■ **What the task asks**: Use the entries below and reproduce exactly the lines from the one containing "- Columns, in" down to the one containing "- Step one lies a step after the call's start", both of them included.
====== Extracted material ======
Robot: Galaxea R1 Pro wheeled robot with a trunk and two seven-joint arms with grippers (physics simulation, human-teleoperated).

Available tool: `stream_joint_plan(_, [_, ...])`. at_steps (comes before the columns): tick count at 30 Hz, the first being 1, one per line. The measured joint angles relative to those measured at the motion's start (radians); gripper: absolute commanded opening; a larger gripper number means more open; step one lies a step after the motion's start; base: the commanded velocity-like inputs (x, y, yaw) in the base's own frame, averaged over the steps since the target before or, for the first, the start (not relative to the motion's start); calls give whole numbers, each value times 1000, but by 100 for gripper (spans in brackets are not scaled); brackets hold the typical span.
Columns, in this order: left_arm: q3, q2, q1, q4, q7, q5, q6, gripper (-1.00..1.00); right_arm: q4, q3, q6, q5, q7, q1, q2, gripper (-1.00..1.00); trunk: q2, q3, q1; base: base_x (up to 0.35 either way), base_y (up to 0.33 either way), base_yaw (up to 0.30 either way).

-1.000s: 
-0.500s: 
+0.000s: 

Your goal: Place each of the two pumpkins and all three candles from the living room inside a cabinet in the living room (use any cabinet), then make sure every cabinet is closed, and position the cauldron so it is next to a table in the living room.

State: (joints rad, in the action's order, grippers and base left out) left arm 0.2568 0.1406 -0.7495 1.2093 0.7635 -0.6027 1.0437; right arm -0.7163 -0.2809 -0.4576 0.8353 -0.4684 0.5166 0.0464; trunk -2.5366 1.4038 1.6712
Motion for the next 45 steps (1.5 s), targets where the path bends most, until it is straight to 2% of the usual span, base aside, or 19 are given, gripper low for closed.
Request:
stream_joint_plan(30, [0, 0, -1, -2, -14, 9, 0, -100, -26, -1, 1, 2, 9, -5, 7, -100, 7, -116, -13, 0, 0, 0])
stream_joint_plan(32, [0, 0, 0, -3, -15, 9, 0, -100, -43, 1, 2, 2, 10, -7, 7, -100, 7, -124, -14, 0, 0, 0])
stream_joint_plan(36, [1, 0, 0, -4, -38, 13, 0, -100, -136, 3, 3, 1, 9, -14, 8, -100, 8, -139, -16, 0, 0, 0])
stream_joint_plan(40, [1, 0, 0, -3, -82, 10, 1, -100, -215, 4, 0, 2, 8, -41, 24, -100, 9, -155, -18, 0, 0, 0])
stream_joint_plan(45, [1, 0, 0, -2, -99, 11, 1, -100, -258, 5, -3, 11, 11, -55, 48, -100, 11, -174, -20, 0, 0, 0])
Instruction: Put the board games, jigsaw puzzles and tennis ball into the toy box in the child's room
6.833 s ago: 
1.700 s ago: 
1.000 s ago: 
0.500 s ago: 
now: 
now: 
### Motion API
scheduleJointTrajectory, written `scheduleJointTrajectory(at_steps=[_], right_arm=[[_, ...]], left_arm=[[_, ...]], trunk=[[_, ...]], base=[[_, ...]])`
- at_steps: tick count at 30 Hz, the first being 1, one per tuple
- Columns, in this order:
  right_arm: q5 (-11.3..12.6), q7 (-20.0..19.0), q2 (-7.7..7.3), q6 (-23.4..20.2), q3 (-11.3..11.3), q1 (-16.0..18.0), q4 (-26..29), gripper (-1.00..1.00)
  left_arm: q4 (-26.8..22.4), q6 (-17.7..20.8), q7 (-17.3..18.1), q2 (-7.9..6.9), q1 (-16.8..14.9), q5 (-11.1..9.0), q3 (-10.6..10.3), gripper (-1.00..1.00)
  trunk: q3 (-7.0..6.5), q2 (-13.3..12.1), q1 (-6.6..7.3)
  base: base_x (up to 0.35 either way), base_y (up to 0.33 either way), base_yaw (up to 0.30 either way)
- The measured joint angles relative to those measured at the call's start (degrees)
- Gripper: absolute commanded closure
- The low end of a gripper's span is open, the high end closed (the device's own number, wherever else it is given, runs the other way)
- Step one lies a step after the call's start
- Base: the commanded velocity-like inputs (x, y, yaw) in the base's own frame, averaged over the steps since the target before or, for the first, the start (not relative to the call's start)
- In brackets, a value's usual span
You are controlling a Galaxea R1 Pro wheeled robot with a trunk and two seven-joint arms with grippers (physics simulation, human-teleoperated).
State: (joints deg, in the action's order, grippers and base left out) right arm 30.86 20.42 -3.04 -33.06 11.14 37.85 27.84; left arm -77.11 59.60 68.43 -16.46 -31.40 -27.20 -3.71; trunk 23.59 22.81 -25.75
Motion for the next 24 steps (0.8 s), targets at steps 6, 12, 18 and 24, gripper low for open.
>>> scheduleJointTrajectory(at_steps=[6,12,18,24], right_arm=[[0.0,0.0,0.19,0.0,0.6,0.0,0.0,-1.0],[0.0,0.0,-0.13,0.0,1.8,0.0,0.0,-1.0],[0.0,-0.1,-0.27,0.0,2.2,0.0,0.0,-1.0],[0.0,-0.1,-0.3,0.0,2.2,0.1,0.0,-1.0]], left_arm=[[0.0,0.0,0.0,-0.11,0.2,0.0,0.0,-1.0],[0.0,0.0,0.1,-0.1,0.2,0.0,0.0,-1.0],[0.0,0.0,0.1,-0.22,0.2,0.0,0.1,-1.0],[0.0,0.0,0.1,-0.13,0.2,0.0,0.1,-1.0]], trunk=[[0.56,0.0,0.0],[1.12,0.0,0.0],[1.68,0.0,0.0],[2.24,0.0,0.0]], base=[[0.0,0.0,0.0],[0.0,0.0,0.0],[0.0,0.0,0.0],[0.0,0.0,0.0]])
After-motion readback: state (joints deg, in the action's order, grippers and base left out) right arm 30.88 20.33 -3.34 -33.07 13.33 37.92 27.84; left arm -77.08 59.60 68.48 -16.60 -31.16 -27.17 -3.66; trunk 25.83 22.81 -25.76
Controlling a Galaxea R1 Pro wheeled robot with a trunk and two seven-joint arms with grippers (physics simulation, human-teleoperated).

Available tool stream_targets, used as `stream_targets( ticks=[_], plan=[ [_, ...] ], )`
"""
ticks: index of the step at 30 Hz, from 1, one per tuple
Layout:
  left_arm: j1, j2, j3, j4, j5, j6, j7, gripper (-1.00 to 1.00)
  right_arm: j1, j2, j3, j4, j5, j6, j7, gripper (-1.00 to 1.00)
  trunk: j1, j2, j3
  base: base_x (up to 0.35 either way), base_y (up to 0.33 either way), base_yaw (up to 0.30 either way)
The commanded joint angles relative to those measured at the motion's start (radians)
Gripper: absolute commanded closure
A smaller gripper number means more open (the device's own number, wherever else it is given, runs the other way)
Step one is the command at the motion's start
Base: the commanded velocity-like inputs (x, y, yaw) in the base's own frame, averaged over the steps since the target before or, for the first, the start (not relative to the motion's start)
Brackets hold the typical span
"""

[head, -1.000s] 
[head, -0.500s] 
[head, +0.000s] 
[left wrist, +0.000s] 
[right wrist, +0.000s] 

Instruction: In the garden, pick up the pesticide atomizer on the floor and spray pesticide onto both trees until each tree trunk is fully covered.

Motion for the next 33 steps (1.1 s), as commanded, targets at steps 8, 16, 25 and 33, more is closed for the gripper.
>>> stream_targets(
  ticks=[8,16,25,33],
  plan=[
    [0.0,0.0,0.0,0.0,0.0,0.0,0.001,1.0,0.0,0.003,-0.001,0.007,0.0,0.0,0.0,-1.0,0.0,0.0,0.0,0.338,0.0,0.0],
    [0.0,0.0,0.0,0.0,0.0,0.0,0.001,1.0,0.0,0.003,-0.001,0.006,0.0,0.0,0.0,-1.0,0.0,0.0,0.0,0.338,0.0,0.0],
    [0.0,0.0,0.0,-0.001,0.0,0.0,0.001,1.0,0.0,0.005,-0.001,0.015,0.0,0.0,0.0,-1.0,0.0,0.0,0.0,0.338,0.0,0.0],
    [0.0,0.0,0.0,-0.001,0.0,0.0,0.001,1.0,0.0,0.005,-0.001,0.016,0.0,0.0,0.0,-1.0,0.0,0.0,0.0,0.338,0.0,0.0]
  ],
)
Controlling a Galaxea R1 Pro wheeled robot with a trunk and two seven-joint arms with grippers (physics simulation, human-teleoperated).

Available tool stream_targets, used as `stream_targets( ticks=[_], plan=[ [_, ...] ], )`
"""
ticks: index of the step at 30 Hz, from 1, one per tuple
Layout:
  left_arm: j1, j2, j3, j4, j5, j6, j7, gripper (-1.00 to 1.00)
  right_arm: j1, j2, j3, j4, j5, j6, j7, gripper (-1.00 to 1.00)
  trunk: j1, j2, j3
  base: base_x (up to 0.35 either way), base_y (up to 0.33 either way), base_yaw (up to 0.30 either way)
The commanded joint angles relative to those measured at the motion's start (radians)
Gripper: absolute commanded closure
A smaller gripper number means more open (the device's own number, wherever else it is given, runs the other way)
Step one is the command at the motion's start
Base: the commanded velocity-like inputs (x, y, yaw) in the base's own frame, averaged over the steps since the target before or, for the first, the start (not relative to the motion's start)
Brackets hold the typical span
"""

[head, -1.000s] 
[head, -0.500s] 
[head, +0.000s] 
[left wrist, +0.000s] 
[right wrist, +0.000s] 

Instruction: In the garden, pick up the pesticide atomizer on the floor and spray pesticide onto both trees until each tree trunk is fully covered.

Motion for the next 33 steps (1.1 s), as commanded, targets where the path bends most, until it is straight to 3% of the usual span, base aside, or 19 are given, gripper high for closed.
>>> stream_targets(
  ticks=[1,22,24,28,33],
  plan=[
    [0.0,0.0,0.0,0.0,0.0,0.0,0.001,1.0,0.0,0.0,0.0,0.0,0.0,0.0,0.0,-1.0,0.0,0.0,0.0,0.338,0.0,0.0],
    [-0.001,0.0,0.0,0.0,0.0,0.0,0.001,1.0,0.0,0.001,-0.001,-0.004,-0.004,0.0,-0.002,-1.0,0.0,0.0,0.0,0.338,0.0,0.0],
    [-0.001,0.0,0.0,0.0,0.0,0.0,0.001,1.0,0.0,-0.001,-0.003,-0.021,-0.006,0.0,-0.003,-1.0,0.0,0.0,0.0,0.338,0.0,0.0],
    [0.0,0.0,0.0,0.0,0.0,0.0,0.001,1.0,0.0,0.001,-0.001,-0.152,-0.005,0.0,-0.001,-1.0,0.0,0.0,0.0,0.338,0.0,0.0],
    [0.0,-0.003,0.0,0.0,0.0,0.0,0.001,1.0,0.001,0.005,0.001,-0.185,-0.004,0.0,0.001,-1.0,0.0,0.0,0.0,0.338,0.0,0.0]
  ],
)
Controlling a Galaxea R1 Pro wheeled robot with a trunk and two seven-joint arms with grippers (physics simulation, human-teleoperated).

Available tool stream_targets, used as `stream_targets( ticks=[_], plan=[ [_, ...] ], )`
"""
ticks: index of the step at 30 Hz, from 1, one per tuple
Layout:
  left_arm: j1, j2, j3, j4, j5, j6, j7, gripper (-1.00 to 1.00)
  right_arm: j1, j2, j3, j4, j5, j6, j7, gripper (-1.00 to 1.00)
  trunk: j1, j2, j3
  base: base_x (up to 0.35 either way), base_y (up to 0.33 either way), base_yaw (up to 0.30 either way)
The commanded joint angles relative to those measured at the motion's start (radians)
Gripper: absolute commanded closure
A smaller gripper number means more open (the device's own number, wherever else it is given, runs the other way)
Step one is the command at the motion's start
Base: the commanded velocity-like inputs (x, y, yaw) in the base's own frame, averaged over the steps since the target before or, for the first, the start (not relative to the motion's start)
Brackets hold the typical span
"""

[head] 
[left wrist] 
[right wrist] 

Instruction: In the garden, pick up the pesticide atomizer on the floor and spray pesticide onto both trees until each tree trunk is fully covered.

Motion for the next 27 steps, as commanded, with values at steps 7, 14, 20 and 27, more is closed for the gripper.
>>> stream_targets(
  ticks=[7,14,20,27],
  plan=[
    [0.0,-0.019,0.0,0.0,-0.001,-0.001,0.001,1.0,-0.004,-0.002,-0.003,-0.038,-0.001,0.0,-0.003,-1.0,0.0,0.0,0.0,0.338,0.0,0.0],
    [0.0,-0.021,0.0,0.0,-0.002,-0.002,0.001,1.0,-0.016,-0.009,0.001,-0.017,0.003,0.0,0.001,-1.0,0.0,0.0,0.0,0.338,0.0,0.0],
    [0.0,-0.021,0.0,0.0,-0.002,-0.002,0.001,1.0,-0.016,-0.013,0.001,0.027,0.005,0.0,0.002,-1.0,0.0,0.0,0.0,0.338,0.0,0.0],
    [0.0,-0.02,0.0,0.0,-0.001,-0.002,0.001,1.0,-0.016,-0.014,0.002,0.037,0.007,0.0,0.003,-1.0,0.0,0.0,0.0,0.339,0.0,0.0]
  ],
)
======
■ **Result for this task**:
- Columns, in this order:
  right_arm: q5 (-11.3..12.6), q7 (-20.0..19.0), q2 (-7.7..7.3), q6 (-23.4..20.2), q3 (-11.3..11.3), q1 (-16.0..18.0), q4 (-26..29), gripper (-1.00..1.00)
  left_arm: q4 (-26.8..22.4), q6 (-17.7..20.8), q7 (-17.3..18.1), q2 (-7.9..6.9), q1 (-16.8..14.9), q5 (-11.1..9.0), q3 (-10.6..10.3), gripper (-1.00..1.00)
  trunk: q3 (-7.0..6.5), q2 (-13.3..12.1), q1 (-6.6..7.3)
  base: base_x (up to 0.35 either way), base_y (up to 0.33 either way), base_yaw (up to 0.30 either way)
- The measured joint angles relative to those measured at the call's start (degrees)
- Gripper: absolute commanded closure
- The low end of a gripper's span is open, the high end closed (the device's own number, wherever else it is given, runs the other way)
- Step one lies a step after the call's start

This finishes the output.